I am having trouble with predicting future values with my input set. I am fairly new with statsmodels so I am not sure if it is even possible to do with this much input data.
This is the DataFrame that I am using. (Note: Starts at index 5 since I had to filter some data)
year suicides_no
5 1990 193361
6 1991 198020
7 1992 211473
8 1993 221565
9 1994 232063
10 1995 243544
11 1996 246725
12 1997 240745
13 1998 249591
14 1999 256119
15 2000 255832
16 2001 250652
17 2002 256095
18 2003 256079
19 2004 240861
20 2005 234375
21 2006 233361
22 2007 233408
23 2008 235447
24 2009 243487
25 2010 238702
26 2011 236484
27 2012 230160
28 2013 223199
29 2014 222984
30 2015 203640
From this, id like to get a prediction for the years (2016-2022) and plot it to a graph like this one.
CodePudding user response:
This is a rather open-ended problem. I can certainly show you how you might write some code to make a prediction, but I think discussing how to make a good prediction is beyond the scope of StackOverflow. It will be very dependent on a good understanding of the problem domain.
But with that caveat aside, on with the show. You've suggested you'd like to see a Statsmodel example.
Statsmodels is certainly capable of these sorts of forecasts. There are lots of approaches but yes, you can take a 1D time-series and use it to make future predictions.
There's also a detailed tutorial of state space models here - this is a common approach, or rather, family of approaches. Different state-space models would be used depending on e.g. whether you feel seasonality (cyclic behaviour), or certain exogenous variables (contextual drivers of behaviour) are important or not.

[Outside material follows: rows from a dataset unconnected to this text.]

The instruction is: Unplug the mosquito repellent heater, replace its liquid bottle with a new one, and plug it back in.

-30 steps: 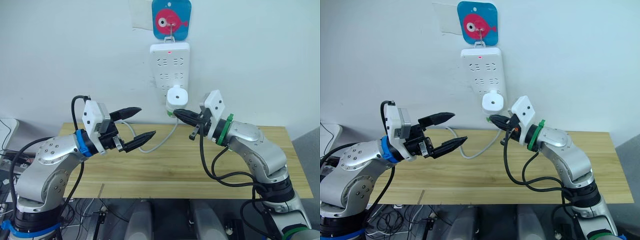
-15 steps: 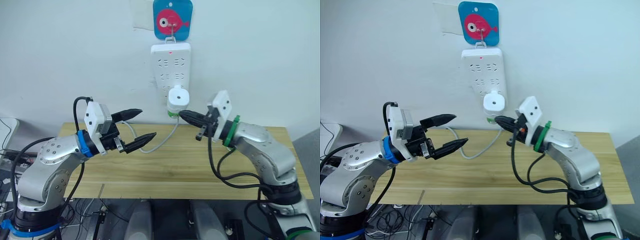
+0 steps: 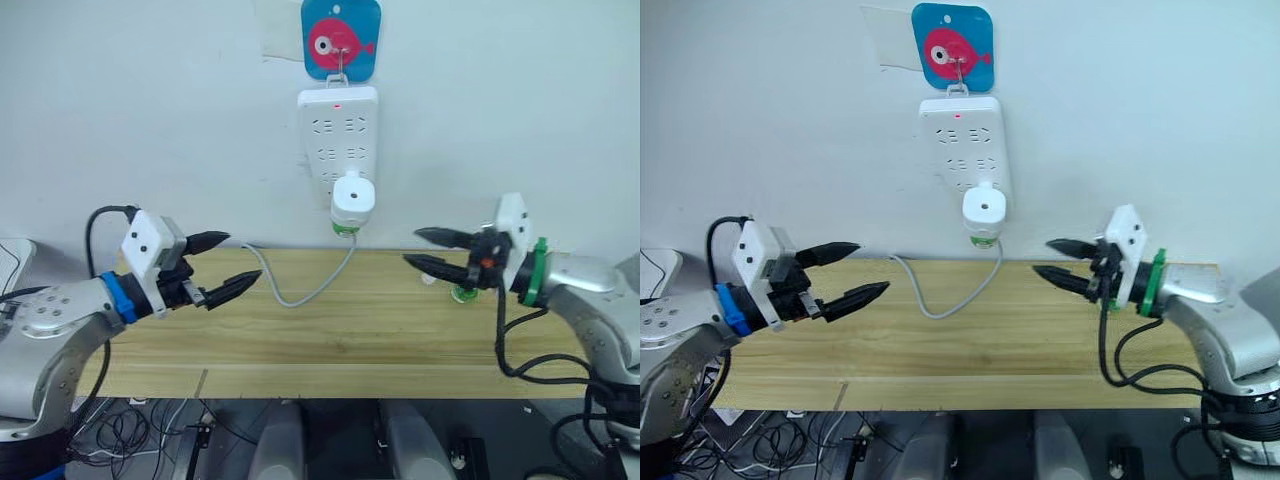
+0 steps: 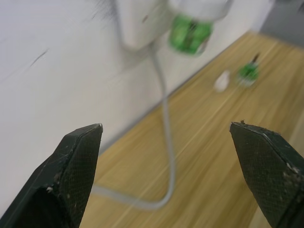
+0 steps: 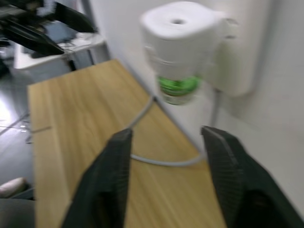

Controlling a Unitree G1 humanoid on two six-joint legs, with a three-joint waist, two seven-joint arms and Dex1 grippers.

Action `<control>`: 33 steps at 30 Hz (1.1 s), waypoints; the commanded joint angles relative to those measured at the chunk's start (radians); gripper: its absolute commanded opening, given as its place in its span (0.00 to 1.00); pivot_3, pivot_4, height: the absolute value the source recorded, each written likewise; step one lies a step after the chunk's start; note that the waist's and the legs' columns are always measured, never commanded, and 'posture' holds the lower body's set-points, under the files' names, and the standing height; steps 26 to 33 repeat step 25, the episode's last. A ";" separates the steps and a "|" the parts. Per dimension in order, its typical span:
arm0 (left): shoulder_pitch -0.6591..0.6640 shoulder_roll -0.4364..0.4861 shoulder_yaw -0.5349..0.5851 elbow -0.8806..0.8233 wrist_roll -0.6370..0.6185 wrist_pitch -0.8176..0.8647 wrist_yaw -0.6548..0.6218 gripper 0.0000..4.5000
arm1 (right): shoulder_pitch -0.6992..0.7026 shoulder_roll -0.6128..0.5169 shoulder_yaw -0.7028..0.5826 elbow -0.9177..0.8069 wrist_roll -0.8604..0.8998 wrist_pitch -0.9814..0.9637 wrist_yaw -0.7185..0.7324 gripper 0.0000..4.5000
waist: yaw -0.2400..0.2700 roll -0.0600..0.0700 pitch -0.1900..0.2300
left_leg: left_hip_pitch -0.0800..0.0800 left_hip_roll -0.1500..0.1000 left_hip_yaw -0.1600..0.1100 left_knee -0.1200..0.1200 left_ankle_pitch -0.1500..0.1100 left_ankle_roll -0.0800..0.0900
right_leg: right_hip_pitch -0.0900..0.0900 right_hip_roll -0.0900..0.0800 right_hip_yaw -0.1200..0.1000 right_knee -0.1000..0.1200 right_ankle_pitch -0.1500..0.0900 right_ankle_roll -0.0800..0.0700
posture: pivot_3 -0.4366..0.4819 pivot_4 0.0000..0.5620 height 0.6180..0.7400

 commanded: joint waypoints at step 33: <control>-0.002 0.027 0.028 0.240 0.130 -0.172 -0.101 1.00 | -0.024 -0.144 -0.163 0.655 -0.165 -0.358 0.133 0.99 | -0.002 -0.001 -0.001 | 0.001 0.001 0.011 0.001 0.000 0.000 | -0.001 0.000 0.003 0.001 0.000 0.000 | 0.49 0.36 1.00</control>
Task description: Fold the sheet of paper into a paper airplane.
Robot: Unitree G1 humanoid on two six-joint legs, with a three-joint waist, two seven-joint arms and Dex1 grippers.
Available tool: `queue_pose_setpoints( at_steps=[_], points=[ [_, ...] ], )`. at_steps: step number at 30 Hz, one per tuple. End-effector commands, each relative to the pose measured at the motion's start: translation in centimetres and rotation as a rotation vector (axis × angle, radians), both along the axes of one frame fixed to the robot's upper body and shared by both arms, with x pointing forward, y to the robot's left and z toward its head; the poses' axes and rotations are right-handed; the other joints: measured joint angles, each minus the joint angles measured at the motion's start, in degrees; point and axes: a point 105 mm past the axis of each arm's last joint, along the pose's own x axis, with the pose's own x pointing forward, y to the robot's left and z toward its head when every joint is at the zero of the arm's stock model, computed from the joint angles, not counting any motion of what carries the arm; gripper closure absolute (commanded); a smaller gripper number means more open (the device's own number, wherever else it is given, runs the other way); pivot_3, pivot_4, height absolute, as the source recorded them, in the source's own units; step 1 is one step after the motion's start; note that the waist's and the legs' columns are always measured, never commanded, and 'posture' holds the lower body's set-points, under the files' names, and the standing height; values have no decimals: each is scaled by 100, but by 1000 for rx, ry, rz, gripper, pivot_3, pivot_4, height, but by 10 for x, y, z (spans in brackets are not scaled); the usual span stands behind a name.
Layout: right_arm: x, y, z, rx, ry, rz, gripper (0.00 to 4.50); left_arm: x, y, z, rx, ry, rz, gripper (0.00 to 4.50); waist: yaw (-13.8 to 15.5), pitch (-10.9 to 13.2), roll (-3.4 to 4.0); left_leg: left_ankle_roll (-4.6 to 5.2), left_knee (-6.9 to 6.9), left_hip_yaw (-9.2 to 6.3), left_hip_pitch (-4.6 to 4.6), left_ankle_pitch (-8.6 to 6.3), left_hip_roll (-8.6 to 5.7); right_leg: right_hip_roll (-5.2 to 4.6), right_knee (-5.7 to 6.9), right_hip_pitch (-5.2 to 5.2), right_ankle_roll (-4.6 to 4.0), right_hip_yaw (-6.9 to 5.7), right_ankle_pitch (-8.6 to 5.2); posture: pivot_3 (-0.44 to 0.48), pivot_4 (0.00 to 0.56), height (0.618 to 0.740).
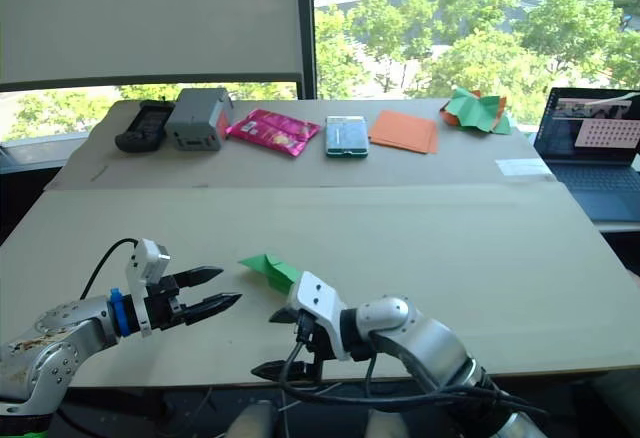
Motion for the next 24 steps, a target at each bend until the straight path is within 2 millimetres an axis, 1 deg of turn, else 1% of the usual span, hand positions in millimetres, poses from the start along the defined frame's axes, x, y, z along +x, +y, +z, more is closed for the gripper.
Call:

I adapted a simple example from there:
import pandas as pd
import statsmodels as sm
# df = your DataFrame
endog = df.suicides_number
endog.index = pd.period_range("1990", "2015", freq="Y")
# Construct the (very simple) AR model
mod = sm.tsa.SARIMAX(endog, order=(1, 0, 0), trend='c')
# Estimate the parameters
res = mod.fit()
res.forecast(steps=7)
The order
parameter determines exactly what sort of model you get. This is pretty simple, an autoregression model that looks at past behaviour, recent behaviour, and extrapolates forward.
As I said, I cannot guarantee it will give you a good forecast here (it's definitely a reach to take 25 samples forward to predict the next 7), but you could test different parameters and read up on this type of model.